The Centers for Disease Control and Prevention (CDC) estimates that 2.2 million Americans (resource no longer available at are affected by glaucoma and that this will rise to 7.3 million by 2050.

Damage to the optic nerve leads to progressive, irreversible vision loss and is the second leading cause of blindness. As of yet, there is no cure, but medication can prevent further vision loss in most people.

The Glaucoma Research Foundation states that there are very few symptoms and stresses the importance of regular testing, at least every 2 years.

Latanoprost is one of the most commonly prescribed drugs for treating glaucoma and is usually delivered as eye drops.

The lenses were made by encapsulating polymer films containing the drug into the periphery of a brand of commonly used contact lenses. Tests showed that when using the lenses for a month, the levels of latanoprost in the eye’s aqueous humor were comparable to those achieved by daily topical eye drops.

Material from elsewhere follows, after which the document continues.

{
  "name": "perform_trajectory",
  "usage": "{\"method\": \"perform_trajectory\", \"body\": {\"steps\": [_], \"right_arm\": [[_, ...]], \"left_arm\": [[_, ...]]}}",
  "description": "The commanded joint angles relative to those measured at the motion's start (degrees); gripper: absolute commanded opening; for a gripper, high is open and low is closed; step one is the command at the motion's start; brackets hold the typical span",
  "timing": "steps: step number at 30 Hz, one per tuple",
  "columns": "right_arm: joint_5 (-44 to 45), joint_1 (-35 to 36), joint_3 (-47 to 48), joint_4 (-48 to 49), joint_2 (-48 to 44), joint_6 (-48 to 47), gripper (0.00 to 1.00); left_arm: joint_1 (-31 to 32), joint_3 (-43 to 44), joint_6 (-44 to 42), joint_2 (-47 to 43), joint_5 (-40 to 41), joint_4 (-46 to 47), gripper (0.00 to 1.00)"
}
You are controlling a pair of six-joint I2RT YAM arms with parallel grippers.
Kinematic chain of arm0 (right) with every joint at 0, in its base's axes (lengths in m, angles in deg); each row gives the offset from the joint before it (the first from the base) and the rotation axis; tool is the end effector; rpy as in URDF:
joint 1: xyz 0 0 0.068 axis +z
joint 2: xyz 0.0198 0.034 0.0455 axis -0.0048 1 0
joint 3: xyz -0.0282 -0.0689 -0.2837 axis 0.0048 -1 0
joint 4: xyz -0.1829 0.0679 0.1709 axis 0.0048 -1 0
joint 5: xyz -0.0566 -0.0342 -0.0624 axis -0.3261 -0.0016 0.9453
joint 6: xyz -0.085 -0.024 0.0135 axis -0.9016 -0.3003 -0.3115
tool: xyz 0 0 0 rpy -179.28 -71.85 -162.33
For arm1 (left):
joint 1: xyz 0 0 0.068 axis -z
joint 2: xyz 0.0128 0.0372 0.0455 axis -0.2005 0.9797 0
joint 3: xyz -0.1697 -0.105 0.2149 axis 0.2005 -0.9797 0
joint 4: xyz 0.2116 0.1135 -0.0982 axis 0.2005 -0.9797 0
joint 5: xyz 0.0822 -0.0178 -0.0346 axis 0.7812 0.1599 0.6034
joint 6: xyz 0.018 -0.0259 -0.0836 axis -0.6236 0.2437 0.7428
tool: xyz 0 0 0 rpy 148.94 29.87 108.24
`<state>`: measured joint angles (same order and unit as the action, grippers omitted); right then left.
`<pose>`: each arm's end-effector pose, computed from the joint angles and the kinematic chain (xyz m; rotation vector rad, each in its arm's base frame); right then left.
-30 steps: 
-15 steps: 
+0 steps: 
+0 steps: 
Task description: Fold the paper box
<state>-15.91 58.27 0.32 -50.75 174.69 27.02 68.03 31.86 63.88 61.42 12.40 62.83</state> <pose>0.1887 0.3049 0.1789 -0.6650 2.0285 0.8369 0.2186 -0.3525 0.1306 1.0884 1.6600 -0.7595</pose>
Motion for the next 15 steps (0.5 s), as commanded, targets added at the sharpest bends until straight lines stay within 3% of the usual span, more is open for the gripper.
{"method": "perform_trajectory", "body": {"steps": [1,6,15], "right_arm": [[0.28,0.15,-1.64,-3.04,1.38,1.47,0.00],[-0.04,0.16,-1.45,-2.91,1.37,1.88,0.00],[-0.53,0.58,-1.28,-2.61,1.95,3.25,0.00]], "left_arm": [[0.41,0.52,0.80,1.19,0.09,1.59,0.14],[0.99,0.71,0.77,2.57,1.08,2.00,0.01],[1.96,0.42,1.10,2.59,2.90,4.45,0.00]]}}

Prof. Daniel Kohane, director of the Laboratory for Biomaterials and Drug Delivery at Boston Children’s Hospital, is excited about the prospects for the lenses:

The lens we have developed is capable of delivering large amounts of drug at substantially constant rates over weeks to months.”

And the researchers found that lenses containing thicker drug-polymer films released more of the drug after the initial burst.

By concentrating the polymer films in the periphery of the lens, the center is kept clear so as not to interfere with the patient’s vision. Another advantage of the lenses is that they can be made with no refractive power or with the ability to correct near- or far-sightedness.

Dr. Ciolino acknowledges that getting patients to stick to their treatment plan is difficult, as people often forget to apply their drops. He concludes:

“A non-invasive method of sustained ocular drug delivery could help patients adhere to the therapy necessary to maintain vision in diseases like glaucoma, saving millions from preventable blindness.”